[Feature Request] [Parallel downloads] Investigate the use of virtual threads as the new I/O mechanism for segment downloads #11708

kotwanikunal · 2024-01-02T19:18:50Z

Is your feature request related to a problem? Please describe

Coming in from #11461 - we need to investigate utilizing virtual threads as the default I/O mechanism for segment downloads.

Describe the solution you'd like

#10786 talks about using virtual threads as the I/O mechanism over the current code base.
As a part of parallel downloads -

We can adapt reactive streams from the Java SDK as the standard async I/O mechanism
Adapt virtual threads as the I/O mechanism

A major benefit of the virtual thread mechanism is that the existing code constructs and APIs do not need to change - it will leverage the benefits at a logically lower level.

The aim of this issue is to test and compare the overall effort, performance benefits between the two mechanisms as well as documenting the suggested path forward.

Related component

Search:Remote Search

Describe alternatives you've considered

Reactive Streams
Virtual threads

Additional context

kotwanikunal · 2024-03-08T05:04:41Z

Experiments performed

All of the experiments below were performed on a self managed cluster with 3 r7g.4xl EC2 nodes, a load balancer and a c5.2xl EC2 node running opensearch-benchmark as the load generator.

Recovery

Created an index nyc_taxis with 6 primary shards and 0 replicas initially with a primary shard size of around 17
- The overall index size was around 120 GB.
Performed shard recovery across 3 use cases by adding in 2 replica shards for the index.
Bumped up the EBS volume throughput to 1000 MB/s and IOPS to 6000, JVM heap configured to 100 GB
The number of concurrent recoveries was bumped up to 100 to facilitate for parallel recovery of shards and the speed limit (indices.recovery.max_bytes_per_sec ) was removed.
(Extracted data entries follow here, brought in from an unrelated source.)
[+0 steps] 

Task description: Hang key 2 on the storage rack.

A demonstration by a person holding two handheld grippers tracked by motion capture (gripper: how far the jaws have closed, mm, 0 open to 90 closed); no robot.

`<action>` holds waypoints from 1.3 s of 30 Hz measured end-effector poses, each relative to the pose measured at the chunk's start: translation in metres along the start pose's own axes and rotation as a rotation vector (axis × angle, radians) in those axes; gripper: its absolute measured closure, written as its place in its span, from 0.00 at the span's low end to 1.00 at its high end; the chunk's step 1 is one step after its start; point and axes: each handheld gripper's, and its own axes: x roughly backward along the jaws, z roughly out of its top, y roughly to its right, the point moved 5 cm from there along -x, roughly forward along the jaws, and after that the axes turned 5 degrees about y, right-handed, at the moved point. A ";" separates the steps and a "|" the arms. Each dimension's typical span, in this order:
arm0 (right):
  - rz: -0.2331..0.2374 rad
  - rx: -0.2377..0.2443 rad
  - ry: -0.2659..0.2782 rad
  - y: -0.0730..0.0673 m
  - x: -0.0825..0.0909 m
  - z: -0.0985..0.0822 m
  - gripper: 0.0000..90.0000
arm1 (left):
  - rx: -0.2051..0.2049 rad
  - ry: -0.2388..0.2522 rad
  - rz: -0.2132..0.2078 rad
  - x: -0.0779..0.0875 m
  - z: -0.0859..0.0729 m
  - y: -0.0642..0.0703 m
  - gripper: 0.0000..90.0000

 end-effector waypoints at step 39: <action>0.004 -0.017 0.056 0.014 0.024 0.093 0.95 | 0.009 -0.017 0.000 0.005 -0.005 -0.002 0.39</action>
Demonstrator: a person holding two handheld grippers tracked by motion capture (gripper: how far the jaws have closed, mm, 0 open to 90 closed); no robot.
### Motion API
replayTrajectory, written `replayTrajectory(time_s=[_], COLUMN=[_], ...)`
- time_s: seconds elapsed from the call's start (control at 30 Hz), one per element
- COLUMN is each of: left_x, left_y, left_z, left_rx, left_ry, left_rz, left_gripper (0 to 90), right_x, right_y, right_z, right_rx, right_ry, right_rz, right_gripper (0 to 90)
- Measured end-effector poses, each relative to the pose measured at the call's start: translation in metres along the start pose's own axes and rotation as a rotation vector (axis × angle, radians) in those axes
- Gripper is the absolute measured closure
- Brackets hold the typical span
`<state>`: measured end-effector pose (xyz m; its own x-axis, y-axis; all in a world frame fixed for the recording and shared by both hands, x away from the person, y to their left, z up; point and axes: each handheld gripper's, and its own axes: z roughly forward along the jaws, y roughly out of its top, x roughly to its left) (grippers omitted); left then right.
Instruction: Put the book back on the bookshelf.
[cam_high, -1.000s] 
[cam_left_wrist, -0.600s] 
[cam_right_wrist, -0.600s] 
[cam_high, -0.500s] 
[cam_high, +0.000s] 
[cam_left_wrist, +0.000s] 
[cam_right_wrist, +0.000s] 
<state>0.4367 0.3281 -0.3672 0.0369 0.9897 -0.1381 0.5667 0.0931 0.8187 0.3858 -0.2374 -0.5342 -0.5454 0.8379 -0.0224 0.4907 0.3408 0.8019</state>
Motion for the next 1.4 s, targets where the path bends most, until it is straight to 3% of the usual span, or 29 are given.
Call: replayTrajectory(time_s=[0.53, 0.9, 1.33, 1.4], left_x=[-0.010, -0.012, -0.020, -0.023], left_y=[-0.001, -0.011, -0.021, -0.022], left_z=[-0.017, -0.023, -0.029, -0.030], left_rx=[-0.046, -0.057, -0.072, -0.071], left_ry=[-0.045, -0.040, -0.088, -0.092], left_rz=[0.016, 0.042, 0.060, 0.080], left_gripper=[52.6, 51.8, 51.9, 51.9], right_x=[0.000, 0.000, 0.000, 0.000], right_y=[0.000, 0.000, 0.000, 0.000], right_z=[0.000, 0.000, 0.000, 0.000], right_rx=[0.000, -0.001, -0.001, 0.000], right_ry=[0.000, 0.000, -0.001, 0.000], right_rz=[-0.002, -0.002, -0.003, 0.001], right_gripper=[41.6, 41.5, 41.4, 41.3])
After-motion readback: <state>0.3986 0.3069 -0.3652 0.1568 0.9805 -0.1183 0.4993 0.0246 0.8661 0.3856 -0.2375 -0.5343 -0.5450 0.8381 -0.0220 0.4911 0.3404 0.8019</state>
	Shard Size (GBs)	Recovery Time (seconds)	Throughput (MB/s)	Improvement

File-Based Blocking Threads	17.8	94	189.9	Baseline for recovery
File-based Virtual Threads	N/A	N/A	N/A

Part-based Blocking Threads	17.8	85.5	208.23	10% over file based
Part-based Virtual Threads	17.8	70	255.17	34% over file based 22% over blocking multipart

Virtual threaded multipart approach is roughly 34% faster than the file approach and ~22% faster than the blocking multipart approach.

Replication

Replication scenario was tested with the above described nyc_taxis index with 6 primary shards of roughly 18gb and 0 replicas initially and a new so index with 3 primary shards and 1 replica spread across 3 nodes.
The test involved increasing the replicas for nyc_taxis to 2, kicking off recovery, and simultaneously indexing documents on so to check for overall replication lag
- There was a separate process polling _cat/segment_replication every 5 seconds till the recovery was in progress and dumping the results to a file
The number of concurrent recoveries was limited to 2 to test for system fairness and the recovery speed (indices.recovery.max_bytes_per_sec) was limited 125 MB

Case 1: 1s Refresh Interval for so

	Average lag (seconds)	Average Lag (GB)	Max Lag (seconds)	Max Lag (GB)
Baseline	1.9	0.27	42	4.6


File-Based Blocking Threads	45	1.4	132	4.8
File-based Virtual Threads	55	1.7	150	5.8

Part-based Blocking Threads	15	0.9	108	5.2
Part-based Virtual Threads	16	0.5	44	1.4

Case 2: 10s Refresh Interval for so

	Average lag (seconds)	Average Lag (GB)	Max Lag (seonds)	Max Lag (GB)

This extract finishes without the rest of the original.